In 2014, then-Public Works Minister Diane Finley gave a flag to an unidentified taxpayer who mailed a $13,000 cheque to reduce the national debt. “Donations help in the reduction of our national debt, thus contributing to the economic prosperity of our country,” wrote Finley. “Your concern for the economic future of Canada is greatly appreciated. Enclosed is an official receipt. Also, in recognition of your generous donation to the Crown, it gives me great pleasure as a proud Canadian to present you with the enclosed Canadian flag which was flown from the Peace Tower on Parliament Hill.”
Liberal MP John McKay (Scarborough-Guildwood, Ont.), chair of the Commons public safety committee, requested a flag for an Afghan War combat veteran in his riding. “These flags are hugely popular and a highly treasured item,” McKay said in an interview. “These should not be awarded for highly partisan purposes.”

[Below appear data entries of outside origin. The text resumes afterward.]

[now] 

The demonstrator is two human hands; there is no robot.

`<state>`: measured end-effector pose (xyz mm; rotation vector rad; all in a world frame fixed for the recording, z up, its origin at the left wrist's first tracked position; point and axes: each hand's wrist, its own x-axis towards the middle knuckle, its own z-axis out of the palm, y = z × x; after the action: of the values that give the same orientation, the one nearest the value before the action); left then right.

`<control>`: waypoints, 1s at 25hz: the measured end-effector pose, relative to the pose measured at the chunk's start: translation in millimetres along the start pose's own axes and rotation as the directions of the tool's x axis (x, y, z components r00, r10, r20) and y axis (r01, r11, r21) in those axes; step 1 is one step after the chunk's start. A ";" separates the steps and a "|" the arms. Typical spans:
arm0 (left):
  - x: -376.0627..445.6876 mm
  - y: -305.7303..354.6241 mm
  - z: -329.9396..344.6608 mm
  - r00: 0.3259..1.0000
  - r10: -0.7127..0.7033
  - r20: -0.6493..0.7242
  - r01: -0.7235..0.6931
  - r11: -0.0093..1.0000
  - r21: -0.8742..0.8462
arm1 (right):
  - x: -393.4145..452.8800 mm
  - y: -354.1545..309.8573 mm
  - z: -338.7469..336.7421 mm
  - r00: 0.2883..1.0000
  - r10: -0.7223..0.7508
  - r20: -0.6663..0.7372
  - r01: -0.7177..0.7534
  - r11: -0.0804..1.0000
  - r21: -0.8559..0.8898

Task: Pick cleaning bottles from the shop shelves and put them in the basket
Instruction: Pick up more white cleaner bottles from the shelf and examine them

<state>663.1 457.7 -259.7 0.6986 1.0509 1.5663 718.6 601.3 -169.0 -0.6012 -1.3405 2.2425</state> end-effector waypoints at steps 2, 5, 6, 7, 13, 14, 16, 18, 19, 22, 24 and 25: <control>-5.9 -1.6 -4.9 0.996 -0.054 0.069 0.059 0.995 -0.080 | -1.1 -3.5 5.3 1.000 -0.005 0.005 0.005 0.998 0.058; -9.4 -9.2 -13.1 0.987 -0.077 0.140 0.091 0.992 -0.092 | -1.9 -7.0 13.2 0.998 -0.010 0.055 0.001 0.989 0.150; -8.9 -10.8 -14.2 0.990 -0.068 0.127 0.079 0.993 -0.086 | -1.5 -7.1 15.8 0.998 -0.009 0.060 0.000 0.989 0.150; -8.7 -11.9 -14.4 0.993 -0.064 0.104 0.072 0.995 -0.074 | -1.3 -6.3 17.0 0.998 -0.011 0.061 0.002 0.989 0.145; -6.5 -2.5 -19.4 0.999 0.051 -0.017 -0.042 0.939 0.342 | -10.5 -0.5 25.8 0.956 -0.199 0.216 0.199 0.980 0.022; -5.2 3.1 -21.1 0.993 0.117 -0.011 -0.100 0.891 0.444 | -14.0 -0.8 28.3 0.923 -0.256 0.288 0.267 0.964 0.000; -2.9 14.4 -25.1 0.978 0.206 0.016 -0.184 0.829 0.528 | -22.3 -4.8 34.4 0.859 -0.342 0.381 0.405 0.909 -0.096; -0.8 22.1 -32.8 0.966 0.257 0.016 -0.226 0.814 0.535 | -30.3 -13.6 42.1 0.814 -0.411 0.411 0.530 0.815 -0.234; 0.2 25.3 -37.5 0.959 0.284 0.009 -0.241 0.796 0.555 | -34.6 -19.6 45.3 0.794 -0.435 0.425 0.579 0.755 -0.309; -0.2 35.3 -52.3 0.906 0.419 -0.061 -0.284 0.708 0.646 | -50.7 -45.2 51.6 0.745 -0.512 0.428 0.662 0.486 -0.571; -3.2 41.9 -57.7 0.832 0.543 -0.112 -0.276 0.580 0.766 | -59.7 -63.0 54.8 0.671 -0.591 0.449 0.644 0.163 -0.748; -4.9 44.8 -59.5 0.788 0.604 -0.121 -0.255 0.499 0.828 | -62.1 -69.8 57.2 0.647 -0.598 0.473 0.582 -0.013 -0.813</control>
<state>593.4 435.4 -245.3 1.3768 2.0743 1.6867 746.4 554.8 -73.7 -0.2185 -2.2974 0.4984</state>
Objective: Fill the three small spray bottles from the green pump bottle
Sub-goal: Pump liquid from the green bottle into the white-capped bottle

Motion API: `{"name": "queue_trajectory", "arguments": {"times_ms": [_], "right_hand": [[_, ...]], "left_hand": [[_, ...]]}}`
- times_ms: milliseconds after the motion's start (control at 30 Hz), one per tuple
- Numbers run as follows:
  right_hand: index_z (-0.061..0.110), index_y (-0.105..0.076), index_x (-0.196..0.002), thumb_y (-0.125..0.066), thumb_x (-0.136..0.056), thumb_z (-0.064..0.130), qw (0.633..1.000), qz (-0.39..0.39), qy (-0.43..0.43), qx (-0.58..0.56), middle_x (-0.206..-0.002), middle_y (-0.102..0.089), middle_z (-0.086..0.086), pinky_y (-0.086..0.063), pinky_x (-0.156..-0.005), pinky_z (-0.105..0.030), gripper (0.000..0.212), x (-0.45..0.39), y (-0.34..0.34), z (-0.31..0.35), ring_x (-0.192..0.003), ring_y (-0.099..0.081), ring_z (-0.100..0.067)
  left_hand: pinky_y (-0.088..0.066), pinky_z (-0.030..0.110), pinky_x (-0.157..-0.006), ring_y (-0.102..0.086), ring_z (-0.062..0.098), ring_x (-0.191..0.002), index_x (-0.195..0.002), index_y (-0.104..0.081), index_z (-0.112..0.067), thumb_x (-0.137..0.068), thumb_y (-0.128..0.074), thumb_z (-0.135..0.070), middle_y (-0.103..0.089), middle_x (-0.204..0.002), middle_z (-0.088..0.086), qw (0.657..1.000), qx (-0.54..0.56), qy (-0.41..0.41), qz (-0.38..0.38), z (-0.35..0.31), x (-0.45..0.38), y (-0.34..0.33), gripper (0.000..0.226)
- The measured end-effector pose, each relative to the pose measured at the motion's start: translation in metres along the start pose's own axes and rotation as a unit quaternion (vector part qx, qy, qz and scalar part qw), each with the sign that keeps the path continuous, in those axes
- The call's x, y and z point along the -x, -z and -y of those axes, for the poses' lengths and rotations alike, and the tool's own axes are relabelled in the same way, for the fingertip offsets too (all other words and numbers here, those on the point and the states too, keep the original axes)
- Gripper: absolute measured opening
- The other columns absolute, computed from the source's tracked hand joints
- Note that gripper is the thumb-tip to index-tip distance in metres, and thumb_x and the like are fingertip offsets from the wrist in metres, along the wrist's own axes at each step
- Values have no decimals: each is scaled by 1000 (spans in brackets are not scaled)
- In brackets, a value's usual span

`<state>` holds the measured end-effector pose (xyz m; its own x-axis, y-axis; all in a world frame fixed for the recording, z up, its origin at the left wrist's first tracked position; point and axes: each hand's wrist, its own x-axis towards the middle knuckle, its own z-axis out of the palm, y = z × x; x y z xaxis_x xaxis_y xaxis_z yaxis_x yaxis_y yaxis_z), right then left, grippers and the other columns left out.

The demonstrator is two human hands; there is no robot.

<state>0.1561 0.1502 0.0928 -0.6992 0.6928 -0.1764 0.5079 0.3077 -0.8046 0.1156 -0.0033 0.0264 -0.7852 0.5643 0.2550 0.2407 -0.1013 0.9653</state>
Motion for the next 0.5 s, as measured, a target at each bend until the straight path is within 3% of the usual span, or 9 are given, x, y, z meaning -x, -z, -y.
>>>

“I have not had a huge number of requests in my representative capacity,” said McKay. “To my mind, they should go to people who have made a significant contribution to the nation’s well-being.”
Flags were also awarded to former Clerk of the Privy Council Wayne Wouters, who retired in 2014, and retired Public Works Minister Judy Foote, appointed last March 20 as Lieutenant Governor of Newfoundland & Labrador. “I will need that flag,” wrote one Foote staffer.
Other petitioners apologized for jumping the queue. “I understand that I may be circumventing the process for the requesting the flag and that there is an incredible wait list of very deserving people,” wrote a Statistics Canada manager in 2015. “I am fully aware of the long waiting list for these flag,” noted an MP in a 2012 email.
The Peace Tower flag is changed daily. Flags flown at half-mast in observance of notable deaths were typically provided to families including Hockey Hall of Famer Jean Béliveau’s widow in 2014, and the family of former foreign minister Flora Macdonald who died in 2015 at 89.